The school-to-work transition section outlines three major gaps and associated interventions for priority action:

  • Enhancing opportunities for career awareness and exposure through internships and apprenticeships: A career awareness curriculum should be integrated with the school curriculum which exposes youth to a variety of industries while clearly describing the pathway to access such opportunities. Youth need to be aware about the challenges/risks associated with those opportunities. Furthermore, students should be given practical training through internships, apprenticeships, volunteering, etc. to enhance and build skills whilst at school.
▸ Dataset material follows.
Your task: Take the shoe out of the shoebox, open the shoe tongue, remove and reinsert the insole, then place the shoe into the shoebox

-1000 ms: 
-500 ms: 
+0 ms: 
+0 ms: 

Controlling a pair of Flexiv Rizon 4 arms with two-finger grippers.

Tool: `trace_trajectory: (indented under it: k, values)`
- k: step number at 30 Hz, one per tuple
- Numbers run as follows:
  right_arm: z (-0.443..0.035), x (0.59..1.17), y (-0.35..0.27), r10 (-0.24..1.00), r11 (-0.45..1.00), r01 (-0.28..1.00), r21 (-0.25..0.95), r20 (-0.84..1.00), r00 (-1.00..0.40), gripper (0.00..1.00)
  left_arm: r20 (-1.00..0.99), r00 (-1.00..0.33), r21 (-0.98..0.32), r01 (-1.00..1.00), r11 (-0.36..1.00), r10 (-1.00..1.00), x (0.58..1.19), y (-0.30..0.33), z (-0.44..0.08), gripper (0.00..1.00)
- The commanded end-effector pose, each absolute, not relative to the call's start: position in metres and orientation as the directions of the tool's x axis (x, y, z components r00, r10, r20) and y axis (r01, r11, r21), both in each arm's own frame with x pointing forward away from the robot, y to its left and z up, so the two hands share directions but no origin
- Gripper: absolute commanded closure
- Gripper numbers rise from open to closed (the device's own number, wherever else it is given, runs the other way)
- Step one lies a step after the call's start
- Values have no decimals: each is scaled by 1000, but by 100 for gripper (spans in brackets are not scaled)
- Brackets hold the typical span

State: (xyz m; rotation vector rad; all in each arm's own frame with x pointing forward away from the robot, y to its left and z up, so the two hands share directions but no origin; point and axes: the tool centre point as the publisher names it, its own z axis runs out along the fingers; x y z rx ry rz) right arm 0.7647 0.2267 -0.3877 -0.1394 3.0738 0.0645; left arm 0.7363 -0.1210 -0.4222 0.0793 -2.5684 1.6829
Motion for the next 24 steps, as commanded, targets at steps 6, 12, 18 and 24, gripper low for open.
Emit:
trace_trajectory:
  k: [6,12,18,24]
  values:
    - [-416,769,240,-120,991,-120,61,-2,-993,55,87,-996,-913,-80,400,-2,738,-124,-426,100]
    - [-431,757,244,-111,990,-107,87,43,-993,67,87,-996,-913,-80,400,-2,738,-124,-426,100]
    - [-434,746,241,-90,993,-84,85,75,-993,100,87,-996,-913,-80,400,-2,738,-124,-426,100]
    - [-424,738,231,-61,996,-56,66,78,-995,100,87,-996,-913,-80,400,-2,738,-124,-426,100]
  • Allowing credit transferability to enable students to transfer between formal and informal channels of education and training: Improved mobility within the education system and greater industry acceptance could enhance the aspirational value of alternative pathways, both nationally and globally. A robust and agile labour management information system (LMIS), for example, could track the demand for skills and competencies in a rapidly changing world, and act as a feeder to the government as well as private sector innovators.
  • Providing experiential learning for holistic development through STEM-based courses, language learning and life-skills coaching: Future skill programmes are usually driven by experiential learning, which requires investment in physical infrastructure, resources, and teachers’ capacity building. Providing resources such as coding applications and using new technologies such as artificial intelligence and machine learning for programming code evaluation and assessment, and natural language processing for coding in local languages, can help provide experiential learning and set them up for the 21st century workplace.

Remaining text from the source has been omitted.